Ben Azai discorda de Rabi Akiva, pois opina que a pessoa que tem baixa autoestima, isto é, que não ama nem a si mesma, certamente não conseguirá amar os outros. Então o que a pessoa deve fazer para apreciar a si mesma? A Torá nos ensina que D'us criou o ser humano à Sua imagem e semelhança. Um exemplo impressionante deste conceito espiritual pode ser visto no caso de uma pessoa que recebe pena de morte por alguma grave transgressão, como aquele que blasfema o nome de D'us em público. Mesmo sendo uma transgressão abominável, a Torá ordena que o corpo do blasfemador morto pelo Beit Din (Tribunal Rabínico) seja enterrado no mesmo dia em que foi executado, como está escrito: “Seu corpo não deve permanecer pendurado na forca durante a noite, ele deve ser enterrado naquele dia, pois uma pessoa pendurada é uma maldição para D'us” (Devarim 21:23). Mas o que significa que manter aquele corpo sem ser enterrado é uma maldição para D'us? Rashi (França, 1040 – 1105) explica que deixar o corpo daquele transgressor exposto durante a noite seria depreciativo com D'us, em cuja imagem e semelhança aquele homem foi criado. Isto significa que mesmo alguém tão baixo e abominável quanto um blasfemador ainda mantém em seu corpo o “selo” da imagem e semelhança com D'us. Portanto, a consciência de que o ser humano é uma criatura Divina é suficiente para que ele receba uma definição positiva de si mesmo, possibilitando que ele consiga aperfeiçoar também o seu relacionamento com as outras pessoas.
Rabi Shimon ben Pazi acha que a resposta de Ben Azai não é satisfatória, pois saber que o homem foi criado à imagem e semelhança de D'us é apenas um indicativo do potencial do ser humano.
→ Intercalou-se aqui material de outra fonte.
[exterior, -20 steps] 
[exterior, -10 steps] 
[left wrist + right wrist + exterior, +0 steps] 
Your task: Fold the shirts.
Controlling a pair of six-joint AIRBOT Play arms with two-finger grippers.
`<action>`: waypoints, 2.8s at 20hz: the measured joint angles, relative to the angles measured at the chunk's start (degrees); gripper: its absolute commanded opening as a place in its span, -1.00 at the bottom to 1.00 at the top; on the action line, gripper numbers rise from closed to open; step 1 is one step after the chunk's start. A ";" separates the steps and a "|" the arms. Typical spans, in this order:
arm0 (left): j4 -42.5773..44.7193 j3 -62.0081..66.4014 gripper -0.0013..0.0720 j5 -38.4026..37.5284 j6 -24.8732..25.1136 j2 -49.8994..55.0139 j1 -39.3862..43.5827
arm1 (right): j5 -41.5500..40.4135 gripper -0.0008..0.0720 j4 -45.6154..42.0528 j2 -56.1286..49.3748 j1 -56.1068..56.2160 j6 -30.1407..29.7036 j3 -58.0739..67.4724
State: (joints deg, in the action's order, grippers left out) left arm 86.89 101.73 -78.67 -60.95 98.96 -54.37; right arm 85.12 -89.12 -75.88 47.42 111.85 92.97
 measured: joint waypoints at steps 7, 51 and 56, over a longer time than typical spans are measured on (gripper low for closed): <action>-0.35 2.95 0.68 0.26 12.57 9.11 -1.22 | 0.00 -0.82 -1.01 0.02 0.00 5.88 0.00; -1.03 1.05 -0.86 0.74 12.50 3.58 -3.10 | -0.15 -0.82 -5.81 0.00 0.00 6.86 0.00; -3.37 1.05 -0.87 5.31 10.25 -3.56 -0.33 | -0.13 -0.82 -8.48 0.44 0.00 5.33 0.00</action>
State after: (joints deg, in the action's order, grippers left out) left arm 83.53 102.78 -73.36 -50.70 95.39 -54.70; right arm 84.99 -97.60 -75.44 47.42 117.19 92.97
A simples consciência deste potencial não pode ser a fonte de autoestima do ser humano, pois o efeito contrário pode acontecer caso a pessoa entenda que tem um tremendo potencial, mas que na realidade ela não o está alcançando. Por isso, o Rabi Shimon ben Pazi ensina que a nossa fonte de autoestima vem de outro tipo de entendimento. Na Parashat desta semana vimos que D'us exige que O sirvamos oferecendo Korbanót duas vezes por dia. Isto significa que, apesar de D'us ser Onipotente, Ele criou um relacionamento com o povo judeu no qual nós podemos dar algo para Ele, como se pudéssemos oferecer algo que preenchesse as “necessidades” de D'us. A consciência de que a pessoa é necessária em um relacionamento é um enorme construtor de autoestima. E o impulso final na nossa autoestima vem do reconhecimento de que Aquele que “necessita” de nós é D'us. O entendimento de que temos um relacionamento com D'us e que Ele deseja que O sirvamos dá ao ser humano autoestima.
Para que o ser humano possa perceber seu incrível potencial, ele deve antes de tudo desenvolver sua autoestima. De acordo com Rabi Akiva, isto pode ser alcançado focando no relacionamento com o próximo. Ben Azai opina que o relacionamento do ser humano consigo mesmo é a chave para uma autodefinição positiva. E finalmente Rabi Shimon ben Pazi opina que a consciência do ser humano de seu relacionamento com D'us é a fundação para obter sucesso em todos os tipos de relacionamento.
Portanto, a conclusão da discussão dos nossos sábios é que na verdade os três têm razão, somente cada um deles focou em uma das nossas três áreas de relacionamento. Para chegar à perfeição não basta trabalhar em apenas uma delas, é necessário trabalhar nas três, e a chave do sucesso é ter uma boa autoestima. A pessoa que não tem uma boa autoestima não está bem com ela mesma, com os outros e nem mesmo com D'us. Acaba tornando-se alguém triste, mal humorado e acomodado espiritualmente. Já aquele que trabalha sua autoestima, que se esforça para olhar para si mesmo de uma maneira positiva, de procurar o que tem de melhor dentro de si, consegue estar bem consigo mesma, com os outros e com D'us, pois vai se transformar em uma pessoa positiva, alegre, bem humorada e com muita energia para fazer o seu trabalho espiritual.